Meena S Padnekar, Sukhendu Das

Published: 04 Apr 2026, Last Modified: 01 May 2026Image and Vision Computing (Elsevier)EveryoneCC BY 4.0

Abstract: Unsupervised Semantic Segmentation (USS) aims to categorize image pixels into semantic groups without relying on annotated data. While existing USS methods predominantly operate on RGB images and exploit self-supervised Vision Transformers (ViTs) to model semantic correlations, their performance degrades severely under adverse illumination due to the inherent limitations of the RGB modality. To address this challenge, we propose DARTS, a novel multimodal framework that leverages complementary information from the thermal spectrum alongside RGB inputs for unsupervised semantic segmentation. Observing that self-supervised ViTs produce semantically consistent feature structures across modalities, we design a multimodal feature fusion module equipped with a feature-correlation loss to learn clusterable and illumination-invariant representations from RGB–thermal pairs.

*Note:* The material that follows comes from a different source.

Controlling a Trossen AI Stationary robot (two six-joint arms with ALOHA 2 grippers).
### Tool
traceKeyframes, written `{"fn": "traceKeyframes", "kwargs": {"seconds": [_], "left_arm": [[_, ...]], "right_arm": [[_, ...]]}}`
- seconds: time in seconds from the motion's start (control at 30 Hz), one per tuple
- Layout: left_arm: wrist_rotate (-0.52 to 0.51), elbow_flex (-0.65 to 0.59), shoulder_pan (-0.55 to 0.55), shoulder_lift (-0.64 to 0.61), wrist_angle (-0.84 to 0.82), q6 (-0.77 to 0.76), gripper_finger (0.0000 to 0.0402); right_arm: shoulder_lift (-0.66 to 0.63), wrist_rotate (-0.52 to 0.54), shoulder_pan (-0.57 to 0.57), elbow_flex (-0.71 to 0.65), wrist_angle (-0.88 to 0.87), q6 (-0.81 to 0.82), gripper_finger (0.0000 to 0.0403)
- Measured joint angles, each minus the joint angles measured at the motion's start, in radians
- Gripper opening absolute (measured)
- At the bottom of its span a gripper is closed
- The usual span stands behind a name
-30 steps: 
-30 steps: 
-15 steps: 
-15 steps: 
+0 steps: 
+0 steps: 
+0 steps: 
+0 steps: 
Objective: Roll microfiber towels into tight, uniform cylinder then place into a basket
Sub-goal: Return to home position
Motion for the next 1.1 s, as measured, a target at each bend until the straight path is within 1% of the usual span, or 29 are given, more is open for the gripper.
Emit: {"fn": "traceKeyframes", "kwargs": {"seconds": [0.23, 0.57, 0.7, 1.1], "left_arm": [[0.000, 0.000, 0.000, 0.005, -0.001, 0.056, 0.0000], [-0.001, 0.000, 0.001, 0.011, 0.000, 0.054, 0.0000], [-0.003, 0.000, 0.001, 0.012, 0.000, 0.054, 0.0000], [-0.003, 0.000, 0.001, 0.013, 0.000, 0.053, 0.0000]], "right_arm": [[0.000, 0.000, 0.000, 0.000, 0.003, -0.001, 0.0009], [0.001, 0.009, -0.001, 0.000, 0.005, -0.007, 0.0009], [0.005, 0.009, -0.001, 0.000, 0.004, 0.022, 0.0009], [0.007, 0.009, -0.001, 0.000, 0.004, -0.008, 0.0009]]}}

The fusion module integrates self- and cross-attention within a single dual-modal ViT block to selectively extract complementary features, followed by a linear fusion mechanism for joint representation learning. To guide the unsupervised training, we introduce intra- and inter-modal feature correlation losses that contrast and distill features within and across modalities, encouraging compact and semantically meaningful pixel embeddings. DARTS can be seamlessly integrated into existing USS pipelines such as STEGO, SmooSeg, EAGLE, and DepthG, consistently enhancing their segmentation quality under challenging illumination conditions. Extensive experiments on KP, PST900, MFNet and SemanticRT datasets demonstrate that DARTS achieves superior performance over unimodal baselines, particularly in scenarios with nighttime, glare, or low-visibility environments.